Northern Italy case study borders

For this road network, the hazard source was an earthquake, with ground acceleration considered as the primary hazard event. In addition, earthquake-triggered landslides were considered as a secondary, cascading, hazard for this stress test hazard scenario. Figure 6 shows the hazard scenario as defined through the IDST. The primary hazard event is a ground motion event which has assigned the INFRARISK GM hazard model [10] assigned to it to allow the ground acceleration within the case study region to be calculated at the location of the various road infrastructure elements. An earthquake-triggered landslide hazard event is defined as a secondary event which utilizes a pre-loaded model for calculating locations where landslides may occur due to ground shaking.

Fig. 6.
figure 6

Northern Italy case study hazard scenario

The impact of ground motion on bridges and tunnels is considered along with the effects of earthquake-triggered landslides on road sections. Figure 7 shows the network scenario for this stress test. The targeted infrastructure is the road network. Selected network element types are bridges and tunnels, where the associated hazard event is the ground motion and the assigned vulnerability models are bridge and tunnel fragility functions.

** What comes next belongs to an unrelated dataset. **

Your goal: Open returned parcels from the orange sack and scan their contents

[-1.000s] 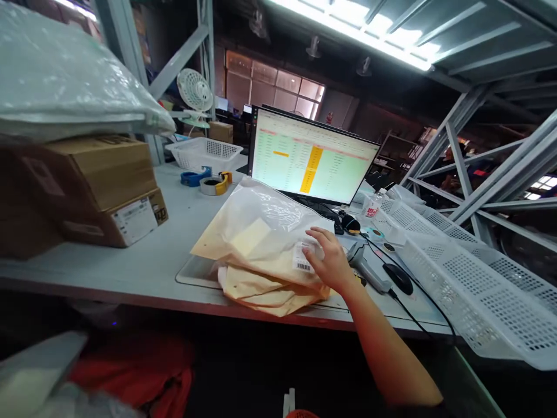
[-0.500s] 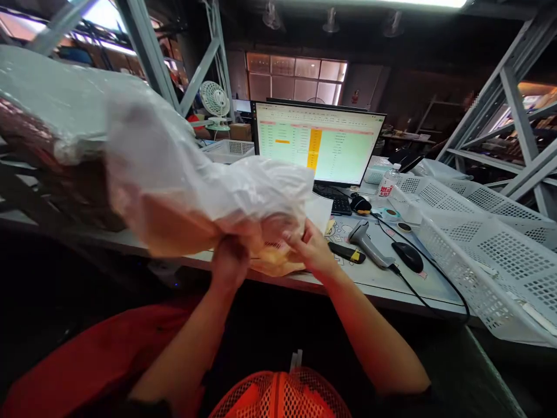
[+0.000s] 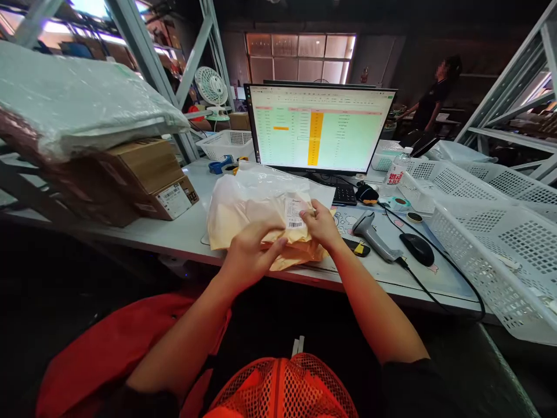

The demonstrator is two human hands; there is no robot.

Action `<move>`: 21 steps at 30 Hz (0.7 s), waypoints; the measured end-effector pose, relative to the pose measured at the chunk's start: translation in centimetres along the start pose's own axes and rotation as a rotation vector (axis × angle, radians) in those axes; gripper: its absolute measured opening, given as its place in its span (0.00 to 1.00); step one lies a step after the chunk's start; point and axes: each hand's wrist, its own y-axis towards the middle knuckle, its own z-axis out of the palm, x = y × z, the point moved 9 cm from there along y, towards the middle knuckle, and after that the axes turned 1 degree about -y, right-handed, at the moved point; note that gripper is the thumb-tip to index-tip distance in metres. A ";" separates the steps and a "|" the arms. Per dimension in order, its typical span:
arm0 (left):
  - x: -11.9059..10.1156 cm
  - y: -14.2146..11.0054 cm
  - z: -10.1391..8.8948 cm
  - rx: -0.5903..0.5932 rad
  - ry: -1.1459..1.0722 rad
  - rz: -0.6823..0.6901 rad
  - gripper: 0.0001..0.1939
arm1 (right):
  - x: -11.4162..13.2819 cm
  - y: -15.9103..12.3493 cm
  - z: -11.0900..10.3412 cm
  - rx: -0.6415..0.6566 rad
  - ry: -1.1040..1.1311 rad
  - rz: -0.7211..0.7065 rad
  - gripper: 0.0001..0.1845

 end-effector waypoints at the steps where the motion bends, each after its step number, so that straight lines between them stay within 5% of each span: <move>1: 0.2 1.4 0.7 -0.017 0.102 0.043 0.18 | 0.0 -0.1 -0.1 -0.006 -0.048 -0.012 0.16; 6: 5.0 4.3 7.0 0.187 0.475 0.000 0.41 | -0.8 -1.7 -3.5 0.000 -0.375 0.015 0.18; 11: 6.3 2.5 9.0 0.215 0.517 0.018 0.48 | -3.8 -4.5 -13.9 -0.271 -0.952 0.151 0.25; 13: 6.3 2.4 9.1 0.204 0.515 0.025 0.50 | -6.1 -5.0 -16.4 -0.236 -1.141 0.279 0.32; 16: 6.4 2.6 9.3 0.207 0.514 0.024 0.50 | -9.2 -5.2 -17.3 -0.134 -1.248 0.425 0.34; 21: 6.5 2.7 9.3 0.204 0.517 0.019 0.50 | -10.6 -4.9 -16.9 -0.172 -1.289 0.523 0.28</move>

The whole area around Bologna shown in Fig. 7 is defined as the spatial boundary.

Fig. 7.
figure 7

Northern Italy case study network scenario

The network element datasets used for this case study are selected from the IDST case study database which has been pre-populated with relevant characteristics for the elements in the region of the Italian case study. As shown in Fig. 8, the system has identified 328 bridges and 30 tunnels included within the spatial borders of the region considered for this stress test. Figure 9 shows the locations of each of these elements, a heat map of ground acceleration values which correspond to the ground motion for an earthquake scenario considered for the stress test.

Fig. 8.
figure 8

Stress test infrastructure datasets

Fig. 9.
figure 9

Stress test PGA map with marked infrastructure elements

At this point the system proceeds with risk estimation for this stress test. The appropriate fragility functions are assigned to each identified network element, i.e. tunnels and bridges and the likelihood of each element experiencing different levels of damage is calculated. This information can then be used to calculate direct and indirect consequences associated with the earthquake. Figure 10 shows the levels of Damage States and the statistical aspects of some of the respective direct consequences by the IDST.

Fig. 10.
figure 10

Stress tests damage state analysis and statistics

5 Conclusion and Future Work

The IDST as a decision-support tool has concretely enabled civil engineers and critical infrastructure management stakeholders set up cascading risk scenarios with low probabilities of occurrence and high impact on and damages to Critical Infrastructure (CI). The IDST was successfully demonstrated to the referred communities of specialised CI engineering firms and stakeholders at a large scale INFRARISK project conference [11]. The integration of the heterogeneous data sources, information and outputs under specialised databases and modelling tools in the IDST gives a unique common operational picture for the engineering communities who specialise in the management of CIs. Furthermore, the overarching risk assessment methodology which provides an automated Process Workflow Engine in the IDST clearly enables crisis management experts to usefully set “what if” scenarios on exposure of urban CIs to extreme natural hazards. The next step of this research and development work is for testing the scalability the IDST system towards architectures for supporting very large spatial coverages, mining of big data sources and extreme analytics for the computation of highly complex cascading risks of extreme and rare natural events on CIs. This is clearly a big data problem and challenge which can be met with supporting cloud and high performance computing infrastructure in the future. This will be our research goal for advancing our understanding and quantification of the socio-economic impact of very complex cascading natural hazards on CIs in Europe and beyond.